On Monday, an attendee asked about the current state of the Ohio University Foundation's investments and how the interest from those investments in the form of endowment income was going to be used in helping to meet budget reductions.

One of the strategies used by units in the proposed scenarios was to shift some operational costs to endowment funding.  Not all units were able to do this, explained Angelini, because some foundation funds are restricted for specific uses by the donors.  

"The financial crisis has had an effect on the endowment. But, for our accounts that are currently in existence, we have seen remarkable growth across the board," said Angelini. "However, we try to be mindful of not putting too much on foundation funds because of the problem we encountered a few years ago," said Angelini, referring to the steep decline in the stock market in 2008, which significantly reduced the availability of endowment income.

On both Monday and Wednesday, the panel responded to a series of questions regarding Responsibility Centered Management (RCM) and where Ohio University is in the planning process for its new budget model.

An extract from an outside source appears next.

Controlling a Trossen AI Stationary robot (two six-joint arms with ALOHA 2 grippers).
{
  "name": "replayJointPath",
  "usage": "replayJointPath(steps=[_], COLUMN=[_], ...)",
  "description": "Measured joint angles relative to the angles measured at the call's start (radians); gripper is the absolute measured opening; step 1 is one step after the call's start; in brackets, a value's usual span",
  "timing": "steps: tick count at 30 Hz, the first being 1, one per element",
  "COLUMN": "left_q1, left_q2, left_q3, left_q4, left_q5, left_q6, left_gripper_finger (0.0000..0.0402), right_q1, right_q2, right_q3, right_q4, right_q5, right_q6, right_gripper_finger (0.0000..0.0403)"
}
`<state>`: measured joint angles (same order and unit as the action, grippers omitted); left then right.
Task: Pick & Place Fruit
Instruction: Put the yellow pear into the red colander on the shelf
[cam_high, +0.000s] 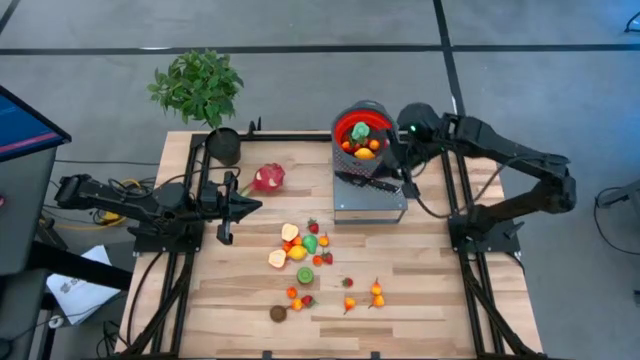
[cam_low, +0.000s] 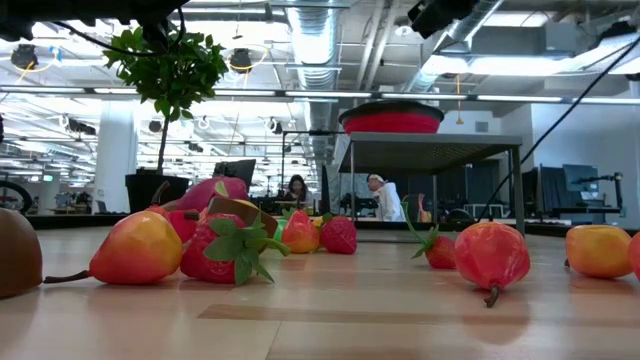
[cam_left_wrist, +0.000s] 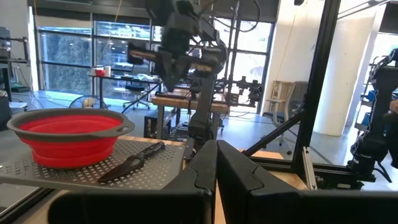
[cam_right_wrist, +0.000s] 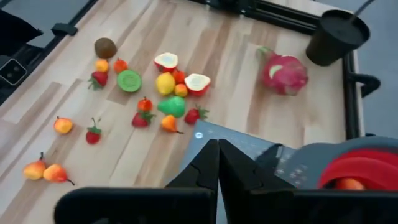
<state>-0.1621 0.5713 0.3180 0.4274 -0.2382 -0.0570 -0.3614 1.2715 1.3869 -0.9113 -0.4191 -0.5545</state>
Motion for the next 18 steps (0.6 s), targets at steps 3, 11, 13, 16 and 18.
replayJointPath(steps=[3, 11, 13, 16, 18], left_q1=[0.000, 0.000, 0.000, 0.000, 0.000], left_q2=[0.000, 0.000, 0.000, 0.000, 0.000], left_q3=[0.000, 0.000, 0.000, 0.000, 0.000], left_q4=[0.000, 0.000, 0.000, 0.000, 0.000], left_q5=[0.000, 0.000, 0.000, 0.000, 0.000], left_q6=[0.000, 0.000, 0.000, 0.000, 0.000], left_gripper_finger=[0.0003, 0.0003, 0.0003, 0.0003, 0.0003], right_q1=[0.028, 0.128, 0.157, 0.194, 0.218], right_q2=[-0.063, -0.203, -0.228, -0.258, -0.277], right_q3=[-0.105, -0.340, -0.387, -0.443, -0.469], right_q4=[0.071, 0.279, 0.326, 0.379, 0.403], right_q5=[0.001, 0.023, 0.028, 0.047, 0.080], right_q6=[0.029, 0.065, 0.078, 0.125, 0.158], right_gripper_finger=[0.0001, 0.0001, 0.0000, 0.0000, 0.0000])
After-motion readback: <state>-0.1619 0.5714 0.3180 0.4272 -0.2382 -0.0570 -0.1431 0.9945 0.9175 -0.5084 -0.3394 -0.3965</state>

On Wednesday, Benoit stressed that the budget model is still under construction. "We are currently in phase one of the process.  We are using some RCM principles to inform our current budget planning, but we're in the process of talking about a number of important decision points about the RCM model," said Benoit.  "We are having some very spirited discussions with the deans about the RCM model."

In response to a question about how members of the university community could begin to understand the workings of a budget model based on RCM principles, Benoit indicated that there are some good introductory resources posted on her website. 

Both Benoit and Golding stressed that transparency will be one of the advantages of the RCM OHIO model. But in order to take full advantage of that transparency there will need to be widespread training across the institution. 

Several questions were asked about how the most critical academic values and activities of the institution such as interdisciplinary work would be reflected in the new budget model. Day indicated that the model is a budgeting tool not a mechanism for creating strategic priorities. 

In the case of interdisciplinary work, the budget model will create a way of distributing revenues generated through interdisciplinary courses but it cannot answer the question of how to value the non-revenue generating aspects of interdisciplinarity. Day indicated that the model's purpose is to help units understand how best to support the activities they value not to determine what they should value.